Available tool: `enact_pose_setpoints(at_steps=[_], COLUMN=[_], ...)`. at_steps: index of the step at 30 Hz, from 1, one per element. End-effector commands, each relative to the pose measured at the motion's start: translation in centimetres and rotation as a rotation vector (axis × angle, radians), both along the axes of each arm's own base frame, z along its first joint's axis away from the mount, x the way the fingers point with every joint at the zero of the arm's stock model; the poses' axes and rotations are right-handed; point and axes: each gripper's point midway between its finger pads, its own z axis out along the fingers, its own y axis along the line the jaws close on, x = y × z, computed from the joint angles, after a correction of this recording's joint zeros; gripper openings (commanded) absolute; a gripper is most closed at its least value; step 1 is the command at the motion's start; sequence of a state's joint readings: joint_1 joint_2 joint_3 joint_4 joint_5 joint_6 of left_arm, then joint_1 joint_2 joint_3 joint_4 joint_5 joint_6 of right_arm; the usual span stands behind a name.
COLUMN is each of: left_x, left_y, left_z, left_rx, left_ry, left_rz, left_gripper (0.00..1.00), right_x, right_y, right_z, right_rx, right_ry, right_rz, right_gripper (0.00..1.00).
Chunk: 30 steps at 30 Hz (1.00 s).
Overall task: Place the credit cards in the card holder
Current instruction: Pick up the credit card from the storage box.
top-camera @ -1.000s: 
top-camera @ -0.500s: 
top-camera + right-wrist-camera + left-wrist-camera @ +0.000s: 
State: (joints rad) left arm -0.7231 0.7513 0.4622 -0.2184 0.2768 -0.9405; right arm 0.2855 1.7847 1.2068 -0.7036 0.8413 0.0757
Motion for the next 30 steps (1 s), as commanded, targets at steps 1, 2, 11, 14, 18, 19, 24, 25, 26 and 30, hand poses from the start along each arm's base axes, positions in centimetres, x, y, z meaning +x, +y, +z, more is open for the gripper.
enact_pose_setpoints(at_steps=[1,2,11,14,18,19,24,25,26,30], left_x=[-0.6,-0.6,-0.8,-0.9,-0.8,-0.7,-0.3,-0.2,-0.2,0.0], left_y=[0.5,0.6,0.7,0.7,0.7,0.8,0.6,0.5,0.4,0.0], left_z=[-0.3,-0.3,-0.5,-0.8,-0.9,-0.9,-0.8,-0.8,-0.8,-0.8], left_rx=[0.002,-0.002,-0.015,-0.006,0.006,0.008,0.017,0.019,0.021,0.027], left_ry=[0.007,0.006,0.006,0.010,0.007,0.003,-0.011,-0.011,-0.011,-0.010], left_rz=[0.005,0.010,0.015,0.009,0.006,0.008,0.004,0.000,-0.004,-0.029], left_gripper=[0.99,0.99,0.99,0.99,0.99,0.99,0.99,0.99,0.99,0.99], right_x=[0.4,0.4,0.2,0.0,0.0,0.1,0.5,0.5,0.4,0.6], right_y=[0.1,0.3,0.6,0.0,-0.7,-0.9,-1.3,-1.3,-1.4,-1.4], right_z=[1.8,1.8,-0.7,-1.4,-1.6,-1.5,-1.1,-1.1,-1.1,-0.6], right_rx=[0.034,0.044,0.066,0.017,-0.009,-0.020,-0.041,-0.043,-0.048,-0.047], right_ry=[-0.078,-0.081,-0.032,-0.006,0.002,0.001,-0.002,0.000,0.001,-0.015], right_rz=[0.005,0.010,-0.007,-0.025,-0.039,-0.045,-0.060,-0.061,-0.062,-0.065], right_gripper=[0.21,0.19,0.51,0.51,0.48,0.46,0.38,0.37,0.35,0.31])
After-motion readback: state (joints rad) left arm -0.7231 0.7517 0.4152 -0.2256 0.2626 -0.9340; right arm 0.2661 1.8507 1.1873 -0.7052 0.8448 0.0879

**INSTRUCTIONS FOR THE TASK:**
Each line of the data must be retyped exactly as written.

**FINAL ANSWER:**
Available tool: `enact_pose_setpoints(at_steps=[_], COLUMN=[_], ...)`. at_steps: index of the step at 30 Hz, from 1, one per element. End-effector commands, each relative to the pose measured at the motion's start: translation in centimetres and rotation as a rotation vector (axis × angle, radians), both along the axes of each arm's own base frame, z along its first joint's axis away from the mount, x the way the fingers point with every joint at the zero of the arm's stock model; the poses' axes and rotations are right-handed; point and axes: each gripper's point midway between its finger pads, its own z axis out along the fingers, its own y axis along the line the jaws close on, x = y × z, computed from the joint angles, after a correction of this recording's joint zeros; gripper openings (commanded) absolute; a gripper is most closed at its least value; step 1 is the command at the motion's start; sequence of a state's joint readings: joint_1 joint_2 joint_3 joint_4 joint_5 joint_6 of left_arm, then joint_1 joint_2 joint_3 joint_4 joint_5 joint_6 of right_arm; the usual span stands behind a name.
COLUMN is each of: left_x, left_y, left_z, left_rx, left_ry, left_rz, left_gripper (0.00..1.00), right_x, right_y, right_z, right_rx, right_ry, right_rz, right_gripper (0.00..1.00).
Chunk: 30 steps at 30 Hz (1.00 s).
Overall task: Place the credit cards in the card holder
Current instruction: Pick up the credit card from the storage box.
top-camera @ -1.000s: 
top-camera @ -0.500s: 
top-camera + right-wrist-camera + left-wrist-camera @ +0.000s: 
State: (joints rad) left arm -0.7231 0.7513 0.4622 -0.2184 0.2768 -0.9405; right arm 0.2855 1.7847 1.2068 -0.7036 0.8413 0.0757
Motion for the next 30 steps (1 s), as commanded, targets at steps 1, 2, 11, 14, 18, 19, 24, 25, 26 and 30, hand poses from the start along each arm's base axes, positions in centimetres, x, y, z meaning +x, +y, +z, more is open for the gripper.
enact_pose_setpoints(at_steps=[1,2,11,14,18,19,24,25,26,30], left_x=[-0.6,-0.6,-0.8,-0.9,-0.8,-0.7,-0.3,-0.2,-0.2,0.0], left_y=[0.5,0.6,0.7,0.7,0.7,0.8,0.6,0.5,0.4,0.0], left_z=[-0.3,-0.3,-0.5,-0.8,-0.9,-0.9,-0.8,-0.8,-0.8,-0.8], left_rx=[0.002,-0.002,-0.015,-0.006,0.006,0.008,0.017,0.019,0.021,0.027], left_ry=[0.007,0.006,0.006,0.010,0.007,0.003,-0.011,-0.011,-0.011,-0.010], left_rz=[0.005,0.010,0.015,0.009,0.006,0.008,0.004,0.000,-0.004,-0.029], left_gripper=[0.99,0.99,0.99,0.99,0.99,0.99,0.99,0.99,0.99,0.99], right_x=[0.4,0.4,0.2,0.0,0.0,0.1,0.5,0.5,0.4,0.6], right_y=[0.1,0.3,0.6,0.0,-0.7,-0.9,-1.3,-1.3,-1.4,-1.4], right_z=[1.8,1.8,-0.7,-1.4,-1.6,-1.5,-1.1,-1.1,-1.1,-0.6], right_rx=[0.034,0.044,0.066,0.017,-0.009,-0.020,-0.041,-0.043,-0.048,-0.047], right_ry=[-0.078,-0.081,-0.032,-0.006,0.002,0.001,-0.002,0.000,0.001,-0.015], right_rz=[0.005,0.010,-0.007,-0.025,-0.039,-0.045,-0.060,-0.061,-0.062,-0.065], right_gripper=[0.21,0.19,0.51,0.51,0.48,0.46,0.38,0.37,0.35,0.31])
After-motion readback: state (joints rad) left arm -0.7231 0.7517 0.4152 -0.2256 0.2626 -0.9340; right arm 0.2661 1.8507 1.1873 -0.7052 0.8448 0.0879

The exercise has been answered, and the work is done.